I don't agree with every sentiment in this article, but my Republican friends might want to perk their ears up for this one. I always liked the intellectual conservatives like William F. Buckley and to a lesser extent George Will, but voices like those have disappeared from the Republican Party altogether. I used to think of Republicans as smart folks, economic intellectuals even. Now I have a hard time arguing with responses to the article like this one from voxclamantis:

I have begun to suggest to my Republican friends that they might be happier if they would buy some bib overalls and move to Mississippi, the spiritual center and demographic redoubt of paranoid conservatism in America. In our southern swamplands you don't have to make subtle racist jokes or defend preposterous tales about how liberals are to blame for the Bush disaster or try to convince everybody that Mexican immigration is polluting our culture. Down there in GOP Hollow you can relax, get yourself some spider web tattoos, shave your head, marry your sister, set crosses afire and drink homemade whiskey with like minded people.
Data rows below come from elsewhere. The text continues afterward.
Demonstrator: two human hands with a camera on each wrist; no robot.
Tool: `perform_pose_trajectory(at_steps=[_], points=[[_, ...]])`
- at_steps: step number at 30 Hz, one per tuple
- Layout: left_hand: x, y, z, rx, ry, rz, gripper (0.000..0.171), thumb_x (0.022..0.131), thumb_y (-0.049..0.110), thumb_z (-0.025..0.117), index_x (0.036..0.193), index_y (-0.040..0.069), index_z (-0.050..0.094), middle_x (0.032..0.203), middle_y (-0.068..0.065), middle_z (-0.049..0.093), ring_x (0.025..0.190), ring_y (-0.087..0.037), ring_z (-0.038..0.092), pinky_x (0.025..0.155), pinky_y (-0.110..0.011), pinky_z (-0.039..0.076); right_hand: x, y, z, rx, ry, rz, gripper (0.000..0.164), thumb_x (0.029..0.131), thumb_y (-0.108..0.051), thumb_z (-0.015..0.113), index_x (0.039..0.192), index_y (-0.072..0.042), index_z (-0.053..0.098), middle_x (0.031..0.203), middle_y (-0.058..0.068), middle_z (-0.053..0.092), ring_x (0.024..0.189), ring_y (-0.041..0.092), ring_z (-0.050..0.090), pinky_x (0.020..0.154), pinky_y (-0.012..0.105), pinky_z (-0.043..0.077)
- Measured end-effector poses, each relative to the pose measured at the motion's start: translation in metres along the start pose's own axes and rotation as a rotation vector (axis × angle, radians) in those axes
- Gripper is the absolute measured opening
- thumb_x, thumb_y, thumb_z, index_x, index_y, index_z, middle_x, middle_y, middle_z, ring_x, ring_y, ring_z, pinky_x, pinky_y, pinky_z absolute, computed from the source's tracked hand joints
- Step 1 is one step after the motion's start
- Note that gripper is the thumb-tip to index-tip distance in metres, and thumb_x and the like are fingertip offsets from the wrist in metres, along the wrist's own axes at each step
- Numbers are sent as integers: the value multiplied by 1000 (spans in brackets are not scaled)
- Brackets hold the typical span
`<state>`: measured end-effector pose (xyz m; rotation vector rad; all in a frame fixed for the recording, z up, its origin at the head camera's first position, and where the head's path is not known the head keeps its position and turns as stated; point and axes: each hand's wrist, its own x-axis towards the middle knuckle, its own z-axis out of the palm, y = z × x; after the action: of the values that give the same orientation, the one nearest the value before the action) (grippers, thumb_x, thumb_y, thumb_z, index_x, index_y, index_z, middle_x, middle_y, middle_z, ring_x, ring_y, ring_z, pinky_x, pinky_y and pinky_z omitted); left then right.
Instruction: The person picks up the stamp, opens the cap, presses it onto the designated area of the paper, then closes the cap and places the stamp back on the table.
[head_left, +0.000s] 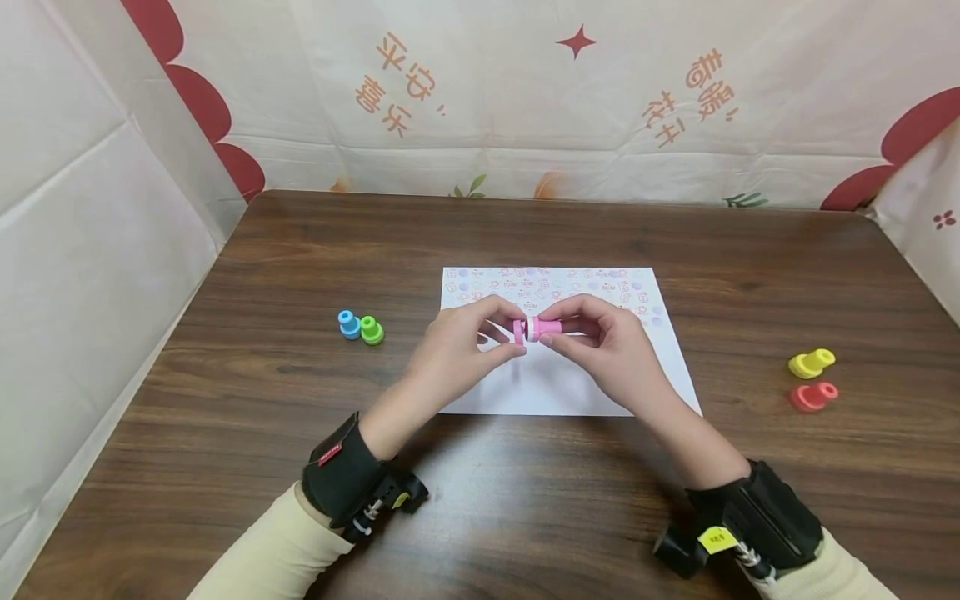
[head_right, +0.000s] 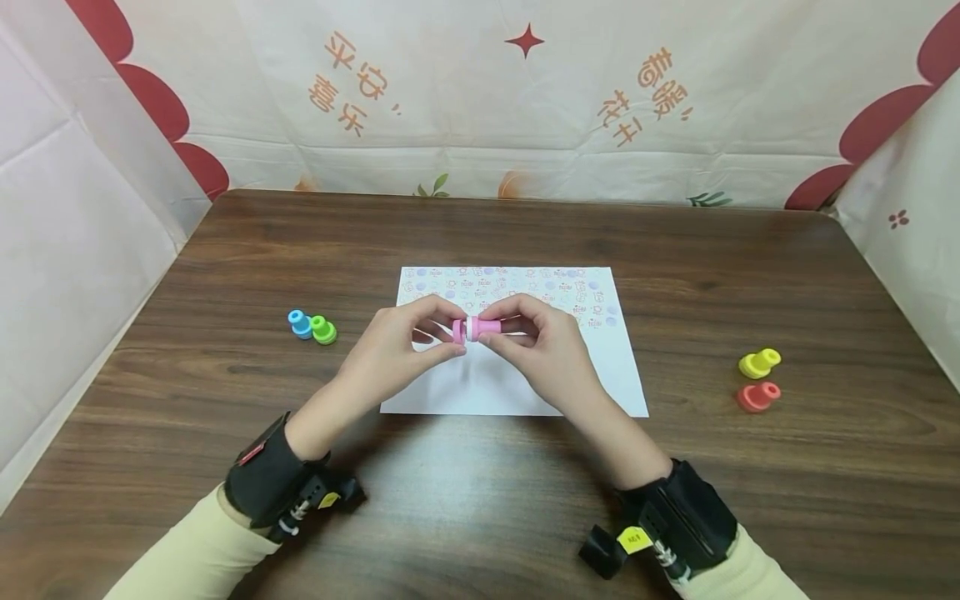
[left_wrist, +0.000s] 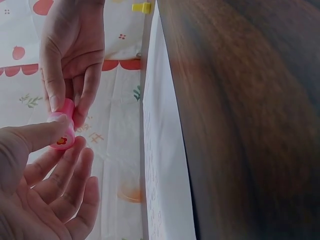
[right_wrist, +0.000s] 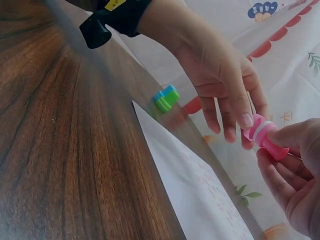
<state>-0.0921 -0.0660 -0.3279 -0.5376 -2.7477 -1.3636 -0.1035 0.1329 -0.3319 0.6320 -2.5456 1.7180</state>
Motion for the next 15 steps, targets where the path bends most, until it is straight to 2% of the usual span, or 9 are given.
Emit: perform_pose_trajectory(at_steps=[6, 15], points=[[1, 1, 3, -5, 12, 12, 26, 80, 15, 77, 103, 11, 67, 90, -3, 74, 80, -12, 68, 80, -38, 59, 0, 0, 1, -19, -12, -1, 22, 81, -5, 74, 101, 1, 67, 99, 13, 69, 88, 9, 67, 71, 10, 56], [2, 3, 3, 24, -7, 7, 25, 81, 17, 76, 105, 13, 70, 94, 0, 75, 81, -11, 67, 79, -37, 59, -1, 2, 2, 4, -21, 2, 22, 81, -3, 74, 101, 2, 67, 100, 14, 68, 88, 8, 66, 72, 11, 56]])
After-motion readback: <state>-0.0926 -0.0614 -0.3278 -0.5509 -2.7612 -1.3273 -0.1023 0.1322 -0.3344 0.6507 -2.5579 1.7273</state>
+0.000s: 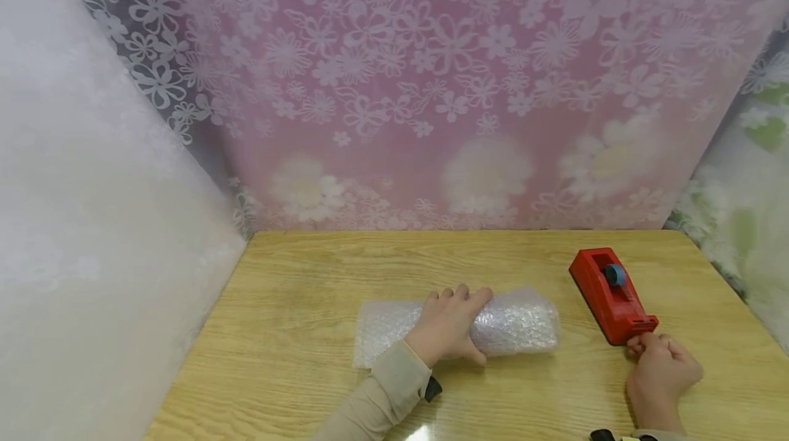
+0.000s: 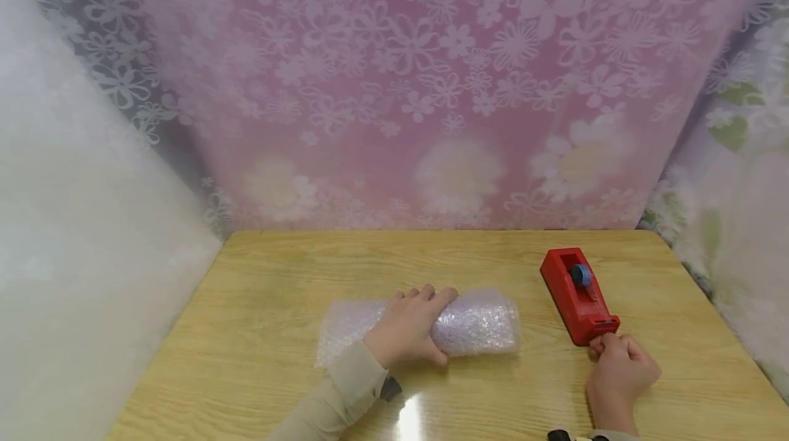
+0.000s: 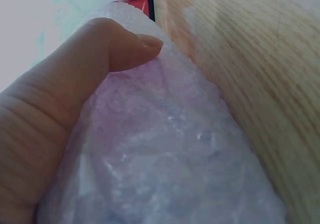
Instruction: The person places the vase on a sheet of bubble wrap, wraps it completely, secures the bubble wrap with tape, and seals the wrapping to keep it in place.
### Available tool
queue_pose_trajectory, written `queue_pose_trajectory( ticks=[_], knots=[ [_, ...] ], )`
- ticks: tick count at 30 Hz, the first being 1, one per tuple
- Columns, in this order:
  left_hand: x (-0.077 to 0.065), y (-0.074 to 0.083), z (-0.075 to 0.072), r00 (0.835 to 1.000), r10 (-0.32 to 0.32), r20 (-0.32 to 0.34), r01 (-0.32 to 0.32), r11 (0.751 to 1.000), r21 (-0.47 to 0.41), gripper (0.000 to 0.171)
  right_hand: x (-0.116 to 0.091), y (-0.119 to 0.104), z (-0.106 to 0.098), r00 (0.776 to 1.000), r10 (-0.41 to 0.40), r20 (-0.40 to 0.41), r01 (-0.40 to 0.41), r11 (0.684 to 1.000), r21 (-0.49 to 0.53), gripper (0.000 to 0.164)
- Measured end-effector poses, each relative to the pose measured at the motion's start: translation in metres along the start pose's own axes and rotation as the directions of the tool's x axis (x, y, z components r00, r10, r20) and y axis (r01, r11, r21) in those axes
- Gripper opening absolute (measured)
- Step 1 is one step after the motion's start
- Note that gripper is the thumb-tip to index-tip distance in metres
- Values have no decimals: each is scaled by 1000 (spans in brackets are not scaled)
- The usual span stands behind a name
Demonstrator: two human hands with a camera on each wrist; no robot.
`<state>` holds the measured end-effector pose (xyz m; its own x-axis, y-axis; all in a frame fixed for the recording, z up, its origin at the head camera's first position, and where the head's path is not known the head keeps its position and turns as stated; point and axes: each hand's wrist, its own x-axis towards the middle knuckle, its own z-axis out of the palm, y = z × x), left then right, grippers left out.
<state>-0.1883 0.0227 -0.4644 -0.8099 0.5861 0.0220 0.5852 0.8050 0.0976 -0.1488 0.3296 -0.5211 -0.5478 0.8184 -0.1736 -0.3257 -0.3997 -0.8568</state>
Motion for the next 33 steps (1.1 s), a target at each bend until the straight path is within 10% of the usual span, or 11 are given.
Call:
queue_pose_trajectory(
  ticks=[8, 13, 19, 25, 33],
  knots=[
    [1, 2, 1, 1000, -1, 10, 1, 1000, -20, 105, -14, -19, -4, 996, 92, -8, -89, 985, 149, 25],
    [3, -1, 1, 1000, -7, -5, 7, 999, -45, 104, -57, -41, 20, 983, 29, 181, -54, 989, 137, 22],
    [3, -3, 0, 1000, -9, 6, 9, 999, -53, 104, -118, -41, 54, 847, -52, 529, 8, 996, 85, 16],
    [4, -3, 0, 1000, -17, -15, 17, 1000, -20, 101, -156, -20, 76, 748, -5, 664, 190, 960, -206, 29],
    [1, 0, 1, 1000, -6, -28, 4, 999, -46, 98, -179, 10, 76, 789, 51, 613, 203, 919, -339, 32]
  ],
)
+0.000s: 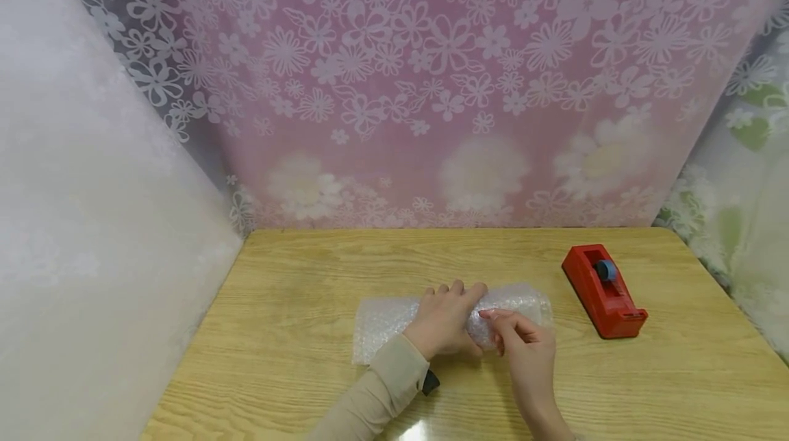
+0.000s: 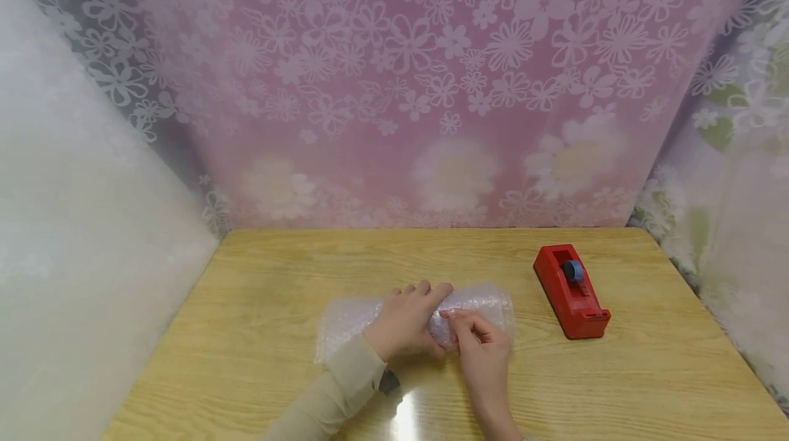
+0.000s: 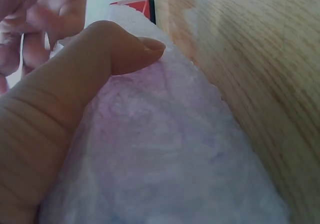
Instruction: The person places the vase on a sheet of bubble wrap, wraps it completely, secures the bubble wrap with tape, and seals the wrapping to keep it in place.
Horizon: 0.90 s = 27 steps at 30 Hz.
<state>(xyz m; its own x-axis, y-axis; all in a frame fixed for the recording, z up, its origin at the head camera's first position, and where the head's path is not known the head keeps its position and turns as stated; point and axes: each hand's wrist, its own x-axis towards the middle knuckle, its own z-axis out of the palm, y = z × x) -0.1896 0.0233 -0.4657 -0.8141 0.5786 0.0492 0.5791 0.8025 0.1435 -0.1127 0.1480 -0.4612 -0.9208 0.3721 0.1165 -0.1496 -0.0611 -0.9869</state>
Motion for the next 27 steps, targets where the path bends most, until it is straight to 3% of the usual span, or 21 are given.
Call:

Friends, this article offended me too.... I have often considered myself a Reagan Democrat, and Gabler put me in my place, too. I do think he makes many valid points, and I think the good Republican Party is doomed if they continue down the McCarthy/Palin route. Maybe this will be the way to get to a 3 party system? If so, it will be SO worth it. I encourage the intellectual wing of the Republican Party to stand up, do something, lest snake handlers take control.